Discussões ganham momentum sobre reformulação da estratégia comercial europeia



A emersão da crise do coronavírus e a visível fragilidade de algumas cadeias globais de valor retomaram as discussões sobre a reformulação das políticas industriais e comerciais da União Europeia. A crise sanitária realçou dados relativos à dependência quase total do setor médico-hospitalar europeu das cadeias produtivas asiáticas – inclusive de medicamentos. Se a União Europeia já havia manifestado o anseio de conduzir em 2020 a revisão de sua política comercial, inicialmente agendada para o ano seguinte, o assunto acalentou-se também nos governos de diversos Estados-membros.
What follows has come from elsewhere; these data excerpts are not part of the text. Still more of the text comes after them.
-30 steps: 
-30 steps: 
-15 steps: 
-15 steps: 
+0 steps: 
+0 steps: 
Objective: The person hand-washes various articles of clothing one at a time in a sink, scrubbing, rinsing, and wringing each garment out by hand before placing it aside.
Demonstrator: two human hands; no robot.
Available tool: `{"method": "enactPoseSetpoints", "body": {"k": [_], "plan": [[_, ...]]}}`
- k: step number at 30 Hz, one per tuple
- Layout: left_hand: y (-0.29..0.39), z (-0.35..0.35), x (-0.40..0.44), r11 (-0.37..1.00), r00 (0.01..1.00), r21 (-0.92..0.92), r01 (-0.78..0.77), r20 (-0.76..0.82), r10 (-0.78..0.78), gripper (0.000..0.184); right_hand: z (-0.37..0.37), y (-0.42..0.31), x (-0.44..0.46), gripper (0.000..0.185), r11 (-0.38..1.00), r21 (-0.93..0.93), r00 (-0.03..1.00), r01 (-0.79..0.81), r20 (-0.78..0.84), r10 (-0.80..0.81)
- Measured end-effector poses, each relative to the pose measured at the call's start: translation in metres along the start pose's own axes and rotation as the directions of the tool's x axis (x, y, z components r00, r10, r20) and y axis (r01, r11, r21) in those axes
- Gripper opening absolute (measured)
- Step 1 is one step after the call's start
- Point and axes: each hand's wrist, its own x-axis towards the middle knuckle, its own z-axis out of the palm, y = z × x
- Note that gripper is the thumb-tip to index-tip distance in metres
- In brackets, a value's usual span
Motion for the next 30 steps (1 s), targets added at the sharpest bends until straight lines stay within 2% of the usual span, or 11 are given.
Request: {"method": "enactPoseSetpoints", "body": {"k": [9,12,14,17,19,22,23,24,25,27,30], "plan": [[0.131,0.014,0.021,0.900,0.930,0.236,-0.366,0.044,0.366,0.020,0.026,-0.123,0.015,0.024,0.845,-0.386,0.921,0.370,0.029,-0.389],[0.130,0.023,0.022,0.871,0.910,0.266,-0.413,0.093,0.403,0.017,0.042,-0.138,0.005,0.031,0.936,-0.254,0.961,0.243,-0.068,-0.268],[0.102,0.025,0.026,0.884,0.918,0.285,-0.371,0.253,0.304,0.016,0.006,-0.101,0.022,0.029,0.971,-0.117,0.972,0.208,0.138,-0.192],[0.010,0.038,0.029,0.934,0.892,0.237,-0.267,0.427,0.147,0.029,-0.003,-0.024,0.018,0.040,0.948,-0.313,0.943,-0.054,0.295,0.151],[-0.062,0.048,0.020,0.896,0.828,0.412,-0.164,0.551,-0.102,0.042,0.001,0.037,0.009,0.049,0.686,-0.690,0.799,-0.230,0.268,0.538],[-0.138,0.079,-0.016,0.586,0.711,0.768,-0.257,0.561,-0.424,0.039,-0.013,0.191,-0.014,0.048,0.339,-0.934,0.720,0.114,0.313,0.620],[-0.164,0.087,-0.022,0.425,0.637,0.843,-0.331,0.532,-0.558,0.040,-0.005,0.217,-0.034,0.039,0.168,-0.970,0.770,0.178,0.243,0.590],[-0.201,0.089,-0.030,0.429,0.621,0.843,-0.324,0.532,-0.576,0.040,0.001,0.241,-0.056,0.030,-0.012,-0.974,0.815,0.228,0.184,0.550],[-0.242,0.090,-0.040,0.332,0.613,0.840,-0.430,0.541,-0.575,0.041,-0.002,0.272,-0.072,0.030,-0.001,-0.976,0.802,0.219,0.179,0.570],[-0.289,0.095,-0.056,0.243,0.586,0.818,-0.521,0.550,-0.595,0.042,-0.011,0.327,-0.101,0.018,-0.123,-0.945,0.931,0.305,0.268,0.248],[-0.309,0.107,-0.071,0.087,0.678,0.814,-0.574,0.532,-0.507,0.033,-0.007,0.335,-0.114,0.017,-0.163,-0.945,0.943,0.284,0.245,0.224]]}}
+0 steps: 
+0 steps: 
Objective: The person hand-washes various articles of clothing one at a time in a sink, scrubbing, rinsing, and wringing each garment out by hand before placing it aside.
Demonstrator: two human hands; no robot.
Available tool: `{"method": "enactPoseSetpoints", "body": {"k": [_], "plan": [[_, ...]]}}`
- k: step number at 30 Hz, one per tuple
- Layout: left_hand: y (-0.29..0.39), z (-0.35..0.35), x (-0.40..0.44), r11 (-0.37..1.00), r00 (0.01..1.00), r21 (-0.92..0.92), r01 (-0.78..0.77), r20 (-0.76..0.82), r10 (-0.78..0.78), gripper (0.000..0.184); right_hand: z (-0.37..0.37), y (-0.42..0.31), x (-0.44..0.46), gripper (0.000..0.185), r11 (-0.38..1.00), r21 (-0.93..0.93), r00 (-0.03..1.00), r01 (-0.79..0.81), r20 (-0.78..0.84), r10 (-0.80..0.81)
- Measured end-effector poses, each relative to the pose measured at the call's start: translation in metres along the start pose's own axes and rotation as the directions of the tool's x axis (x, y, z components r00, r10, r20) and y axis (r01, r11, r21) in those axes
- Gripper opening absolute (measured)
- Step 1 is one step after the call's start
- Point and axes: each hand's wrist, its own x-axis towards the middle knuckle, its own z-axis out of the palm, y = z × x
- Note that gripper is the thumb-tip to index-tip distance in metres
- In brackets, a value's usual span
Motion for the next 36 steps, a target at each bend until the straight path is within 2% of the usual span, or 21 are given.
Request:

França e Alemanha têm sido os principais expoentes da ideia da repatriação de linhas produtivas estratégicas ao continente europeu. Seriam considerados estratégicos aqueles setores vinculados à saúde e alimentação, como o farmacêutico, cadeias de alimentos e biotecnologia. Não obstante, o comissário europeu para o comércio, Phil Hogan, manifestou preocupação com crescentes tendências protecionistas no debate sobre as cadeias de valor, e comentou a impossibilidade prática da repatriação de alguns setores para a União Europeia. Segundo o comissário, o reinvestimento no continente pode criar uma corrida mundial a insumos e matérias primas, resultando em aumentos de custos generalizados e novas disputas comerciais. A farmacêutica alemã Bayer acrescenta que a repatriação europeia pode ter proporções catastróficas para a economia mundial, segundo reportou o presidente da companhia Werner Baumann.

Os líderes Angela Merkel (Alemanha) e Emmanuel Macron (França) centraram também novas discussões sobre a estratégia comercial a ser adotada pela União Europeia em resposta à crise. Os dois países sugeriram, em comunicado conjunto,  que a União Europeia estabelecesse um fundo de €500 bilhões diretamente com o mercado financeiro, a ser repassado aos Estados-membros como incremento às despesas orçamentárias. Roga-se ainda a atualização das regras concorrenciais a fim de refletir as necessidades comerciais do bloco. Segundo esses países, a desburocratização em casos de fusões entre empresas e novos programas de auxílios Estatais podem contribuir para a criação de empresas “campeãs europeias”, com escala e pujança para competir com companhias estrangeiras.

A União Europeia propôs, então, um pacote de retomada da economia de €750 bilhões. Desse montante, €500 bilhões serão repassados na forma de concessões aos Estado-membros, e €250 bilhões como empréstimos. O anúncio é visto em Bruxelas como um forte aceno institucional aos países membros severamente afetados pela crise do coronavírus. Isso porque as novas concessões de €500 bilhões representam quase 50% do orçamento total da União para o período 2021-2027 (€1,1 trilhões). A proposta não é, contudo, uníssona no bloco e deverá ser matéria de debate entre governos dos países membros. Além do pacote de retomada da economia, a Comissão apresentou igualmente o seu programa de trabalho adaptado para 2020, que dá prioridade às ações necessárias para impulsionar a recuperação da Europa.

Um grupo encabeçado por Áustria, Dinamarca, Holanda e Suécia se opõe à forma do pacote de retomada. Segundo esses países, quaisquer montantes deverão ser vinculados como empréstimos e não concessões. Divergências também surgiram quanto a possíveis mudanças nos regimentos concorrenciais. Para esse grupo de países, a criação de “campeões europeus” pode criar distorções danosas ao mercado comum europeu.